*Task details*
Beginning with the line that contains "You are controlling", return every line down to the last one in the material below, exactly and with no others.

*Dataset section*
• • •
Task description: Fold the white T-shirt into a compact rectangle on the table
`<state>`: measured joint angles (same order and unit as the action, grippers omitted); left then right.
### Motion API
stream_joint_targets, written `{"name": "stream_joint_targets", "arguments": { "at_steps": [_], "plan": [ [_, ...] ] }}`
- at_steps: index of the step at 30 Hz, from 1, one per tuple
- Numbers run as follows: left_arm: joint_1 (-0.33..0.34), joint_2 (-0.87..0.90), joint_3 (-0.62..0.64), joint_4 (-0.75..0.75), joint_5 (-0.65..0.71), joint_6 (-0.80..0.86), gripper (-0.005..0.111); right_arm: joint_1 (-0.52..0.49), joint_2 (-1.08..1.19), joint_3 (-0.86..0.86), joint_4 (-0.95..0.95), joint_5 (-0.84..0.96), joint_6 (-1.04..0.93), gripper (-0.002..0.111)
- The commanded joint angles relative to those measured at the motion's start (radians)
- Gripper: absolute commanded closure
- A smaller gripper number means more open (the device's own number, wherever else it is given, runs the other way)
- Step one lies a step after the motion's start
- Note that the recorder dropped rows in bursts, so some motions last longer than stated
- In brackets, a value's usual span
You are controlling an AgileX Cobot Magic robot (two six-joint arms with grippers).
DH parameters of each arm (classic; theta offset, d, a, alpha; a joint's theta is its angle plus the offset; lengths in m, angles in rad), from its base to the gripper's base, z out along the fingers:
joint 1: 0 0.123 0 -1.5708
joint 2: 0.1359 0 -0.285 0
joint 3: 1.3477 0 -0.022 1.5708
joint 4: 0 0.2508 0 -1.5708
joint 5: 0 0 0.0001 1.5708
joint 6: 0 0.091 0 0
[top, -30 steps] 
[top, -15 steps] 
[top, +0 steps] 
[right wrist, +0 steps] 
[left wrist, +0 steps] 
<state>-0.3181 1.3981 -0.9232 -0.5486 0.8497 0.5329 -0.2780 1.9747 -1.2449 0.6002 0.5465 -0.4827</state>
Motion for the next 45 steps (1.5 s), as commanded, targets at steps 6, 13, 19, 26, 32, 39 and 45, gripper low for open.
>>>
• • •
*Exercise solution*
You are controlling an AgileX Cobot Magic robot (two six-joint arms with grippers).
DH parameters of each arm (classic; theta offset, d, a, alpha; a joint's theta is its angle plus the offset; lengths in m, angles in rad), from its base to the gripper's base, z out along the fingers:
joint 1: 0 0.123 0 -1.5708
joint 2: 0.1359 0 -0.285 0
joint 3: 1.3477 0 -0.022 1.5708
joint 4: 0 0.2508 0 -1.5708
joint 5: 0 0 0.0001 1.5708
joint 6: 0 0.091 0 0
[top, -30 steps] 
[top, -15 steps] 
[top, +0 steps] 
[right wrist, +0 steps] 
[left wrist, +0 steps] 
<state>-0.3181 1.3981 -0.9232 -0.5486 0.8497 0.5329 -0.2780 1.9747 -1.2449 0.6002 0.5465 -0.4827</state>
Motion for the next 45 steps (1.5 s), as commanded, targets at steps 6, 13, 19, 26, 32, 39 and 45, gripper low for open.
>>>

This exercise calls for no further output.